Produce an exact copy of the lines below, starting at the first and ending with the line containing "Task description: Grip".

[[ Exercise data open ]]

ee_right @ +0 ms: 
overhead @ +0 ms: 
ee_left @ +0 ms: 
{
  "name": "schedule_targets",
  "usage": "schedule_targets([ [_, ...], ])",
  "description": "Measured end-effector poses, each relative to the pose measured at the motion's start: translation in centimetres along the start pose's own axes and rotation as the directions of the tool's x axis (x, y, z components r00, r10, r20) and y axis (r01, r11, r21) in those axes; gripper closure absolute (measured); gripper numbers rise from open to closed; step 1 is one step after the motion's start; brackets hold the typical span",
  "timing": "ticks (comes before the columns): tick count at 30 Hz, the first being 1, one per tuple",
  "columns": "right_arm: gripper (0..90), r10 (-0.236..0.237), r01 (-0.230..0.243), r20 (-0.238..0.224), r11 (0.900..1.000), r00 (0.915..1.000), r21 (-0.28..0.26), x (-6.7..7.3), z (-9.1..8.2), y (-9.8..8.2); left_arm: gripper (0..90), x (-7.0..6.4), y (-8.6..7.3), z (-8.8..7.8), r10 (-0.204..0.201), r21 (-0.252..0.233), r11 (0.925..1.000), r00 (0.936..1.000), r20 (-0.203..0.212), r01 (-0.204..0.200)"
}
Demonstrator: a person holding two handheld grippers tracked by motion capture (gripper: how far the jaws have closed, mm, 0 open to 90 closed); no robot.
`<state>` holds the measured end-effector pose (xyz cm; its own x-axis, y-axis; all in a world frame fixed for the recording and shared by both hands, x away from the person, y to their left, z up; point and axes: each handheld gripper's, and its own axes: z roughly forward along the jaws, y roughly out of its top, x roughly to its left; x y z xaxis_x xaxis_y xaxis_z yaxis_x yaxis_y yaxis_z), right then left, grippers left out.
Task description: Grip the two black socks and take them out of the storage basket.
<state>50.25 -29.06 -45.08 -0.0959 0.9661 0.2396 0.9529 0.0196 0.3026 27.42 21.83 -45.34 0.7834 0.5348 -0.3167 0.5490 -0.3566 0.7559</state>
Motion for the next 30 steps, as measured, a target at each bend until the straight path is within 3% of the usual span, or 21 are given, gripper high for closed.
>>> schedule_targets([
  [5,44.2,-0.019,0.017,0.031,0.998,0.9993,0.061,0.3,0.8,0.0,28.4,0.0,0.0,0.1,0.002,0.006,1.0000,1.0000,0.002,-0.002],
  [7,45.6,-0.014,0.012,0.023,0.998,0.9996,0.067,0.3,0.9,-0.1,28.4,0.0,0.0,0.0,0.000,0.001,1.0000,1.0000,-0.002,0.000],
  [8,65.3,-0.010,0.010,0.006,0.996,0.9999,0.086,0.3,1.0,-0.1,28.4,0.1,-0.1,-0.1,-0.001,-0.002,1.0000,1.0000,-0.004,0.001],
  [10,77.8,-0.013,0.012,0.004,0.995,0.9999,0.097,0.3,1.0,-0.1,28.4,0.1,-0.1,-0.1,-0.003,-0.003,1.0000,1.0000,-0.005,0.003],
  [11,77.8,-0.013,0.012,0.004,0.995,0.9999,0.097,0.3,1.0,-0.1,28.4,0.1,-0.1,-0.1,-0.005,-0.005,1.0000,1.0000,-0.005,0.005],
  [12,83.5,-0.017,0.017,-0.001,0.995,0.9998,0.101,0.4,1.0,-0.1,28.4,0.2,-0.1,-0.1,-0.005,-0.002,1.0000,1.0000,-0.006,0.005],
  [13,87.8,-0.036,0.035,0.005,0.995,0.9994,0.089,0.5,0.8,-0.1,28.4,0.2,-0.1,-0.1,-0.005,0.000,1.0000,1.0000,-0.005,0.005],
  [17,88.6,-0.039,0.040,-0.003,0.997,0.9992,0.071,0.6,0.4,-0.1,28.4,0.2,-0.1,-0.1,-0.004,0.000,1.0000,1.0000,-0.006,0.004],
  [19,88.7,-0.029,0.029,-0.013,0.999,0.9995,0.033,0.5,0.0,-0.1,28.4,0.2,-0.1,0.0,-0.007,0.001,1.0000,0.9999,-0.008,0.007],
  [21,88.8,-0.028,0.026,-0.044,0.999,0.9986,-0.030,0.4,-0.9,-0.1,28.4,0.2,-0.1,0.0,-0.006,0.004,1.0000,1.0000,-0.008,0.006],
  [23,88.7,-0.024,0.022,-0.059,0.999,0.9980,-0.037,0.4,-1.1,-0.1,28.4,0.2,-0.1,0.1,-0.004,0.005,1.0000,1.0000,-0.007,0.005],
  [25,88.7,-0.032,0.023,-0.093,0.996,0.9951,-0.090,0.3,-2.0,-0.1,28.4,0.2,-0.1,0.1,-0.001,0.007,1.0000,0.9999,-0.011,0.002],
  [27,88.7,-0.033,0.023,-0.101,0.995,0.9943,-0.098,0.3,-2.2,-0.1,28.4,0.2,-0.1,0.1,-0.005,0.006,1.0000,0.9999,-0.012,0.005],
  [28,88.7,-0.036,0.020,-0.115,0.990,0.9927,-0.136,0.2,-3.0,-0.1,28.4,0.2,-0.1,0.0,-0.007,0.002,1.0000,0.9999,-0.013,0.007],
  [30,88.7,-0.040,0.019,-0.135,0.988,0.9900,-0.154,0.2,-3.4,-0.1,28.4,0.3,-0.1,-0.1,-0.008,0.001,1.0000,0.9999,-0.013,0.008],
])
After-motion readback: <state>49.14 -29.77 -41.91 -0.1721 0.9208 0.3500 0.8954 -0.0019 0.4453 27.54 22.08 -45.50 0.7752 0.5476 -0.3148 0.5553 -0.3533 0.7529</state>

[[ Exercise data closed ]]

# [Exercise output]
ee_right @ +0 ms: 
overhead @ +0 ms: 
ee_left @ +0 ms: 
{
  "name": "schedule_targets",
  "usage": "schedule_targets([ [_, ...], ])",
  "description": "Measured end-effector poses, each relative to the pose measured at the motion's start: translation in centimetres along the start pose's own axes and rotation as the directions of the tool's x axis (x, y, z components r00, r10, r20) and y axis (r01, r11, r21) in those axes; gripper closure absolute (measured); gripper numbers rise from open to closed; step 1 is one step after the motion's start; brackets hold the typical span",
  "timing": "ticks (comes before the columns): tick count at 30 Hz, the first being 1, one per tuple",
  "columns": "right_arm: gripper (0..90), r10 (-0.236..0.237), r01 (-0.230..0.243), r20 (-0.238..0.224), r11 (0.900..1.000), r00 (0.915..1.000), r21 (-0.28..0.26), x (-6.7..7.3), z (-9.1..8.2), y (-9.8..8.2); left_arm: gripper (0..90), x (-7.0..6.4), y (-8.6..7.3), z (-8.8..7.8), r10 (-0.204..0.201), r21 (-0.252..0.233), r11 (0.925..1.000), r00 (0.936..1.000), r20 (-0.203..0.212), r01 (-0.204..0.200)"
}
Demonstrator: a person holding two handheld grippers tracked by motion capture (gripper: how far the jaws have closed, mm, 0 open to 90 closed); no robot.
`<state>` holds the measured end-effector pose (xyz cm; its own x-axis, y-axis; all in a world frame fixed for the recording and shared by both hands, x away from the person, y to their left, z up; point and axes: each handheld gripper's, and its own axes: z roughly forward along the jaws, y roughly out of its top, x roughly to its left; x y z xaxis_x xaxis_y xaxis_z yaxis_x yaxis_y yaxis_z), right then left, grippers left out.
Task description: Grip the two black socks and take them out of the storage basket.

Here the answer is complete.